**Requirement:** Reading the listing below, count the lines that contain the word "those" and give that count alone.

**Data:**
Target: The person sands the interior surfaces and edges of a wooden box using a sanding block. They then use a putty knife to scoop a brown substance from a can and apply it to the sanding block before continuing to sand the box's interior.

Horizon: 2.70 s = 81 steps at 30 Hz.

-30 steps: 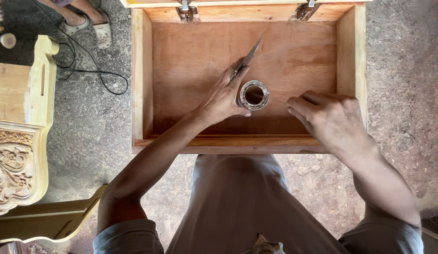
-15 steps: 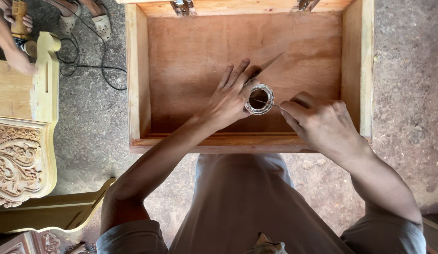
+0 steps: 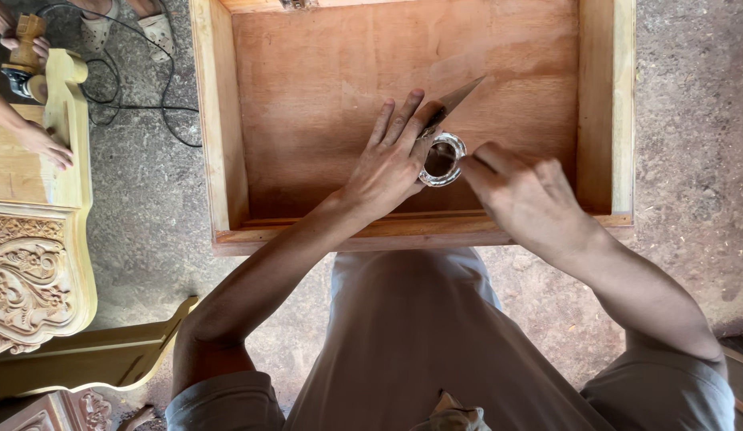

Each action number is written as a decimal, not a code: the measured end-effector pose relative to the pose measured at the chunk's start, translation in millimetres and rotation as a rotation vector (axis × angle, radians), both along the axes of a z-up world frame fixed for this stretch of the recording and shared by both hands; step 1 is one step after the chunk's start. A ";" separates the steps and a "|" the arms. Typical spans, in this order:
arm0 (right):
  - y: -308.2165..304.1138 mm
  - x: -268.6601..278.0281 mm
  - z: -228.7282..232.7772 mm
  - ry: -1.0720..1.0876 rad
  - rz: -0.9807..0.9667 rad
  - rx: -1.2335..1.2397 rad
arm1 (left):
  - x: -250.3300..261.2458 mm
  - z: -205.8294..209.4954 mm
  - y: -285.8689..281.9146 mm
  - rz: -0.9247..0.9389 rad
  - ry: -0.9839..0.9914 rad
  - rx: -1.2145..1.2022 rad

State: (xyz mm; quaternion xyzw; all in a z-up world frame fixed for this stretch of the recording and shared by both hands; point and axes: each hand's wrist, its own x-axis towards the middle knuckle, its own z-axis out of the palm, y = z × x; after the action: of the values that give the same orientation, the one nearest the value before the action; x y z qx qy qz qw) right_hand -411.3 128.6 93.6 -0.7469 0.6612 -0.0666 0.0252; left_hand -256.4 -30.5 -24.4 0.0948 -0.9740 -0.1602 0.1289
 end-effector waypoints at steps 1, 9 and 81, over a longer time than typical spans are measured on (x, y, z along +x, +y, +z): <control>0.5 0.5 0.2 -0.006 0.008 0.009 | 0.5 0.6 0.2 0.004 -0.005 -0.003; 0.7 1.4 0.5 0.026 0.015 -0.073 | -3.0 -3.0 2.4 0.022 0.054 -0.049; 20.5 -34.8 -70.8 -1.160 -0.489 0.155 | 102.5 24.6 -35.6 0.534 0.619 1.648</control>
State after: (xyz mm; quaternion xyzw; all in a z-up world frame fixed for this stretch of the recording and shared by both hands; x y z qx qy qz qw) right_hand -446.1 149.2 22.8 -0.4126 0.6946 -0.4162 0.4173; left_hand -153.9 -66.1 0.2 0.3311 -0.4197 -0.7869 0.3082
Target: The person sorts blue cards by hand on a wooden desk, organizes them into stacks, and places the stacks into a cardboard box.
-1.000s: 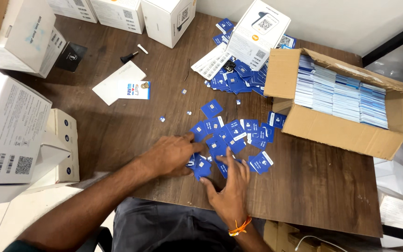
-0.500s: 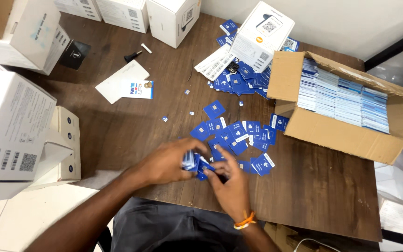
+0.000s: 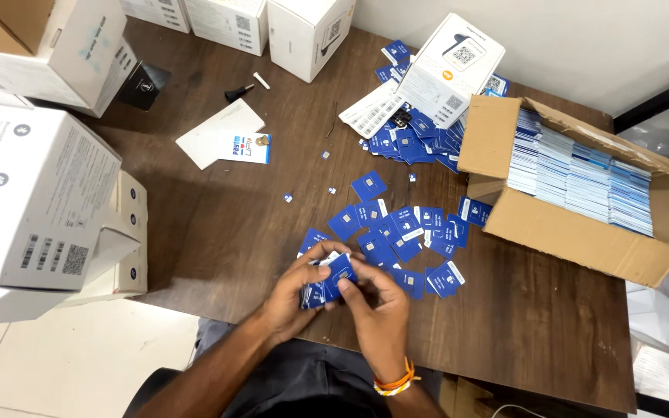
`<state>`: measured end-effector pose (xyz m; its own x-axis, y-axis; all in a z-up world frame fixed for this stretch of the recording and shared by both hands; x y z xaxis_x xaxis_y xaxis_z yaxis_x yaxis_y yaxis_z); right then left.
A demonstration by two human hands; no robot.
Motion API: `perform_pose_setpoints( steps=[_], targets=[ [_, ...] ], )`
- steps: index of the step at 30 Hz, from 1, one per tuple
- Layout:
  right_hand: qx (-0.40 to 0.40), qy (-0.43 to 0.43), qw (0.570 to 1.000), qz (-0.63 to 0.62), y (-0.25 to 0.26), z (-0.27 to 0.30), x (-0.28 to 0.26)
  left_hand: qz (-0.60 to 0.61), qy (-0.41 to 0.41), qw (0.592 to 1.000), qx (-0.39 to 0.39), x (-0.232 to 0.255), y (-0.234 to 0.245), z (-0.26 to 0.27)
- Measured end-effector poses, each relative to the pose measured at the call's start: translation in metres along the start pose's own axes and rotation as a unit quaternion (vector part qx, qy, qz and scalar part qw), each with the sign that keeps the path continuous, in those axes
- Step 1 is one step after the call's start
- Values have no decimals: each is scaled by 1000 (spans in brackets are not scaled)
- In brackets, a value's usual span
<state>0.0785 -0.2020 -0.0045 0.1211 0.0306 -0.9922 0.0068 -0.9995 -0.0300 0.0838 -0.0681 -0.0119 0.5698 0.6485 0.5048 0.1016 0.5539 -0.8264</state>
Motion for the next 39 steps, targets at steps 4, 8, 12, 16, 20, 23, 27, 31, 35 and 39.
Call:
perform_pose_setpoints(
  steps=[4, 8, 12, 16, 20, 23, 27, 31, 35, 39],
  targets=[
    [-39, 173, 945, 274, -10, 1, -44, -12, 14, 1000, 16, 2, -2, 6],
    [-26, 179, 912, 368, -19, 1, -73, 57, 47, 995, 61, -3, 1, 7],
    [-63, 183, 939, 285, -11, -5, -94, 130, 16, 991, 28, -10, 11, 7],
    [-193, 307, 902, 235, -23, -5, -123, 157, 10, 988, -14, -17, 21, 2],
    [-303, 315, 853, 287, -46, -8, -110, 169, 20, 985, -30, -25, 21, 3],
    [-314, 266, 860, 302, -49, -9, -91, 156, 50, 986, -11, -28, 23, 6],
    [-277, 250, 867, 332, -47, -12, -80, 120, 41, 991, -38, -27, 19, 10],
    [-296, 312, 854, 293, -47, 0, -92, 112, 14, 991, -65, -21, 12, 10],
    [-265, 236, 882, 311, -41, -10, -78, 55, 26, 997, -50, -15, -3, 14],
    [-255, 240, 885, 306, -34, -11, -80, 62, 49, 996, -32, -11, -12, 14]
  ],
)
Point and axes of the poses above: each hand's wrist, its own z-axis away from the middle knuckle, its own y-axis out of the back of the hand, x = y × z, the point moved 7 cm from there along -z, towards the middle knuckle, and after that the axes turned 12 degrees about y, right-handed, at the moved point
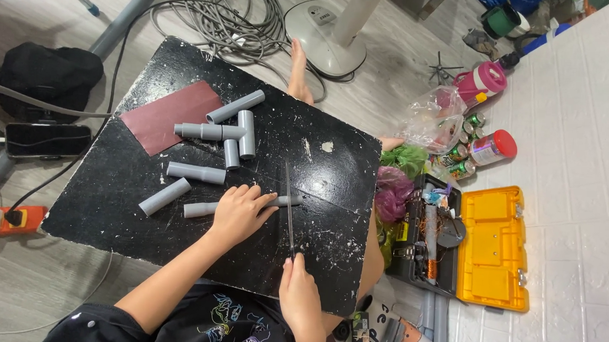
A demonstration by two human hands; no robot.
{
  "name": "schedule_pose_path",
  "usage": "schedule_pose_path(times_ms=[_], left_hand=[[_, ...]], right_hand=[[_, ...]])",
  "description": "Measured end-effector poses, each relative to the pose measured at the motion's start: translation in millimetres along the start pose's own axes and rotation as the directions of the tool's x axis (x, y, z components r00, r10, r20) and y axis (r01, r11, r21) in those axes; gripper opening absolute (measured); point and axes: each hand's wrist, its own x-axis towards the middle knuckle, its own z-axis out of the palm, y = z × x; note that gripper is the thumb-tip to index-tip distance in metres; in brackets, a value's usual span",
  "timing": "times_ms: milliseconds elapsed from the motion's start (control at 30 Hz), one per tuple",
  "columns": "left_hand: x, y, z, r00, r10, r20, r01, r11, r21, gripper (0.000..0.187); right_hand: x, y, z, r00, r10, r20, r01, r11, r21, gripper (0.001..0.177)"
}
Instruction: Using a handheld hacksaw blade to cut through a small diameter PVC pipe on a makeshift work surface.
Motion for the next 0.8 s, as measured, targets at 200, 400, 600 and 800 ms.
schedule_pose_path(times_ms=[200,400,600,800], left_hand=[[0.5,-0.7,-2.2,1.0,0.004,0.012,-0.003,1.0,-0.031,0.025],[2.7,-1.6,0.8,0.999,-0.029,0.022,0.029,1.0,-0.009,0.026],[3.3,-2.1,-0.6,0.999,-0.026,0.029,0.027,0.999,-0.02,0.025],[3.9,-1.8,-2.3,1.0,-0.021,0.022,0.021,1.0,-0.014,0.025]], right_hand=[[-11.5,5.7,-1.0,0.999,0.036,0.036,-0.036,0.999,-0.016,0.027],[-3.2,2.1,-4.0,0.999,0.02,0.027,-0.019,1.0,-0.014,0.03],[-2.9,2.0,-4.8,0.999,0.015,0.033,-0.015,1.0,-0.016,0.03],[0.4,5.4,-2.8,0.999,0.022,0.026,-0.023,1.0,0.017,0.029]])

**Task solution:** 2